* Activity
When the line with "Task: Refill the" turns up below, begin repeating exactly, and carry on through the line with "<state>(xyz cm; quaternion"; no pictures go into the copy.
Dataset records section start
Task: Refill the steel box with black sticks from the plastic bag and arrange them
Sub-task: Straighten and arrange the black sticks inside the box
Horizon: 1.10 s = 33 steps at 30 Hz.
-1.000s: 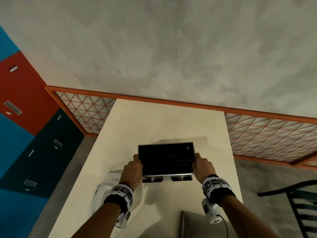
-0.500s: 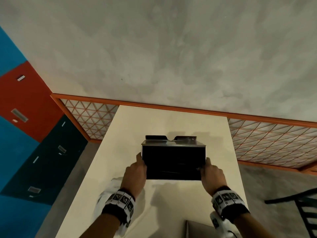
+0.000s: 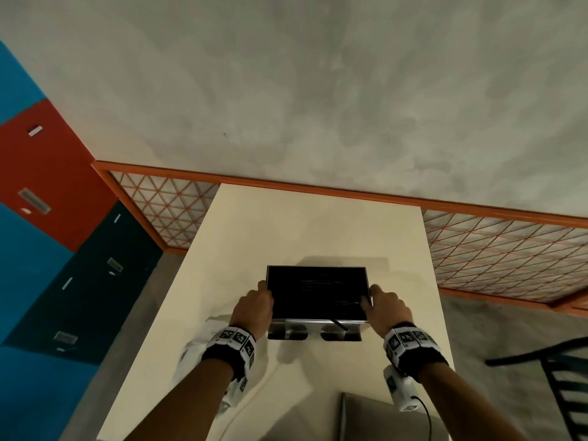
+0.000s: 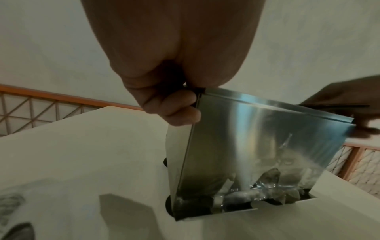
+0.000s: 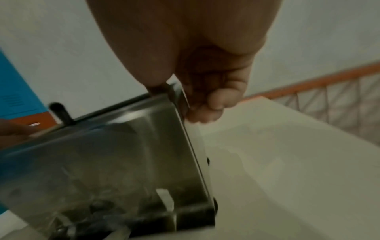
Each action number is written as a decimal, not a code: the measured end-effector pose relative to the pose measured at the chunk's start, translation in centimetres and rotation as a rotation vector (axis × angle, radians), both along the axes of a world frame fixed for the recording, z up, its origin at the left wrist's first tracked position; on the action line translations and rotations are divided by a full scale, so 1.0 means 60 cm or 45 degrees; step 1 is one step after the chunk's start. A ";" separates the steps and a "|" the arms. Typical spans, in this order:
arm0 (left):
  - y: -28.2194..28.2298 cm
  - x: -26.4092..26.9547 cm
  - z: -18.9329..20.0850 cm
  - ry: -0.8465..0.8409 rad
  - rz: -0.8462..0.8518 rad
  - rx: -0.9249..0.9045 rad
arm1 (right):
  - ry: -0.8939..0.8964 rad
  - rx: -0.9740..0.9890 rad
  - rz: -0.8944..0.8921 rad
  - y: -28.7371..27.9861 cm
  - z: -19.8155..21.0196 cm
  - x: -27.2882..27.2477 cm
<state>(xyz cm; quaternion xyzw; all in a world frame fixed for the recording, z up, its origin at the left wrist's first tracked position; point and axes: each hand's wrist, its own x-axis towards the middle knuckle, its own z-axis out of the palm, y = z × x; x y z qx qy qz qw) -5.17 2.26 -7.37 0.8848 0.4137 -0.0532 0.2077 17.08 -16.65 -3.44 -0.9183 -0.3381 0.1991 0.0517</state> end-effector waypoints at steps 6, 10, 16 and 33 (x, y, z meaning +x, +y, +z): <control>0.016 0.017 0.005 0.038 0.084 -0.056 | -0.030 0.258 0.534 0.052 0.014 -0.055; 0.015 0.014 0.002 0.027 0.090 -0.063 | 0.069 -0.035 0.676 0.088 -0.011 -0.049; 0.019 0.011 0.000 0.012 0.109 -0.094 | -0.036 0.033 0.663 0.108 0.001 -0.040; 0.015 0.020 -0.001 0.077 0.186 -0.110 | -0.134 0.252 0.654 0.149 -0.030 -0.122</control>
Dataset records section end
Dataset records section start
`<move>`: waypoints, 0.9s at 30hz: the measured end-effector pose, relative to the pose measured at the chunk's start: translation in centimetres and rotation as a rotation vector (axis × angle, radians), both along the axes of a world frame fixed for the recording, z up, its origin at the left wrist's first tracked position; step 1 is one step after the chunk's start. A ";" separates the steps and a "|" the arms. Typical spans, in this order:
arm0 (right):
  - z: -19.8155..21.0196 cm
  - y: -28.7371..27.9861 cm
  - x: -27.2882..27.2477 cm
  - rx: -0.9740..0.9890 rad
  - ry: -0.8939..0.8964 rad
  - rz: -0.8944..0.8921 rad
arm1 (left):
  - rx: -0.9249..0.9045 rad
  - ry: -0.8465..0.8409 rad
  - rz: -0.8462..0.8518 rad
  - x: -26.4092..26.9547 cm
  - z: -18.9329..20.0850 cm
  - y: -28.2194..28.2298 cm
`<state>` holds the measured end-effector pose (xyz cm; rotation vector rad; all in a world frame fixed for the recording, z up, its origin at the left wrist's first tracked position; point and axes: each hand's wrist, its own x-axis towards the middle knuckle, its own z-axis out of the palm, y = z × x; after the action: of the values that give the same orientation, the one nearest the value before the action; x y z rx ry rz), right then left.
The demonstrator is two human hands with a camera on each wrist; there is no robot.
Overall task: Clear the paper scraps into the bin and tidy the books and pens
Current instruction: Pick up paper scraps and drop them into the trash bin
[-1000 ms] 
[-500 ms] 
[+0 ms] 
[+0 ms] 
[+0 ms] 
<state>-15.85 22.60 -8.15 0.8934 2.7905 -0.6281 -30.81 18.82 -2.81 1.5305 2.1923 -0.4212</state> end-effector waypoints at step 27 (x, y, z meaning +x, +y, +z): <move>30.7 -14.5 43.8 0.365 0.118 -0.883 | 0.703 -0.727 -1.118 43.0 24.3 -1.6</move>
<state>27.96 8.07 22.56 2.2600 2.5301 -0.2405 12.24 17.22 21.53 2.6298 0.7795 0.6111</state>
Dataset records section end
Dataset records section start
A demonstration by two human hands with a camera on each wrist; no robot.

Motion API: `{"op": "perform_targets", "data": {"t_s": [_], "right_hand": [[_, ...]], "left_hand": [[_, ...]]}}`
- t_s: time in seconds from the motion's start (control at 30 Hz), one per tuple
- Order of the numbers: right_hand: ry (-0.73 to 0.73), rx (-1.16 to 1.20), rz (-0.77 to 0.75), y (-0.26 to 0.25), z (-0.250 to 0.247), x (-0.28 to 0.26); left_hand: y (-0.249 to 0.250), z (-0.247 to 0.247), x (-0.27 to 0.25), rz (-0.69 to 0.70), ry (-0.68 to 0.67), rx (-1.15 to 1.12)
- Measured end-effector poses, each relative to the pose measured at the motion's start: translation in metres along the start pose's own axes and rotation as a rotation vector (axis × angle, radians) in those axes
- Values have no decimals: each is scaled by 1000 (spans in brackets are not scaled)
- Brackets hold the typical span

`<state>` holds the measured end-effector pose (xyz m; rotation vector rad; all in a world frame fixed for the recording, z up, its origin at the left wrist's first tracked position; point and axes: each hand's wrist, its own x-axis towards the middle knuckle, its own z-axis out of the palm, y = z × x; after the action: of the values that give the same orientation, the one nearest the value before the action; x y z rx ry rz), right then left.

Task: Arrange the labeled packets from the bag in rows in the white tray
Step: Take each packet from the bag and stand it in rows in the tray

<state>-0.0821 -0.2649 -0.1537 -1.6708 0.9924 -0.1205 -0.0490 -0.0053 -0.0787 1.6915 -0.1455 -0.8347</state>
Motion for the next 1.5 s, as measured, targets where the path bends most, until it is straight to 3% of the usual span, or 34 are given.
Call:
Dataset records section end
* Answer space
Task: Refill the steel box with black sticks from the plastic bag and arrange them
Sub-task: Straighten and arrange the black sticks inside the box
Horizon: 1.10 s = 33 steps at 30 Hz.
-1.000s: 
-0.500s: 
+0.000s: 
+0.000s: 
+0.000s: 
Each action number is written as a decimal, not a code: the measured end-effector pose relative to the pose measured at the chunk's start, translation in centimetres and rotation as a rotation vector (axis × angle, radians), both along the axes of a world frame fixed for the recording, z up, its origin at the left wrist's first tracked position; on the action line translations and rotations are divided by a full scale, so 1.0 means 60 cm or 45 degrees; step 1 is one step after the chunk's start. A ";" separates the steps and a "|" the arms. Typical spans, in this order:
arm0 (left):
  - y: -28.2194..28.2298 cm
  - x: -26.4092..26.9547 cm
  - z: -18.9329..20.0850 cm
  - ry: -0.8465..0.8409 rad
  - rz: -0.8462..0.8518 rad
  - rx: -0.9249..0.9045 rad
arm1 (right):
  - ry: -0.8939..0.8964 rad
  - rx: -0.9740..0.9890 rad
  - rz: -0.8944..0.8921 rad
  - y: -28.7371..27.9861 cm
  - z: -19.8155..21.0196 cm
  - x: -27.2882..27.2477 cm
<state>(xyz cm; quaternion xyzw; all in a world frame fixed for the recording, z up, its origin at the left wrist's first tracked position; point and axes: each hand's wrist, its own x-axis towards the middle knuckle, its own z-axis out of the palm, y = z × x; x y z qx qy qz qw) -5.17 2.26 -7.37 0.8848 0.4137 -0.0532 0.2077 17.08 -16.65 -3.44 -0.9183 -0.3381 0.1991 0.0517</state> end-effector waypoints at steps 6, 10, 16 and 33 (x, y, z meaning +x, +y, +z): <control>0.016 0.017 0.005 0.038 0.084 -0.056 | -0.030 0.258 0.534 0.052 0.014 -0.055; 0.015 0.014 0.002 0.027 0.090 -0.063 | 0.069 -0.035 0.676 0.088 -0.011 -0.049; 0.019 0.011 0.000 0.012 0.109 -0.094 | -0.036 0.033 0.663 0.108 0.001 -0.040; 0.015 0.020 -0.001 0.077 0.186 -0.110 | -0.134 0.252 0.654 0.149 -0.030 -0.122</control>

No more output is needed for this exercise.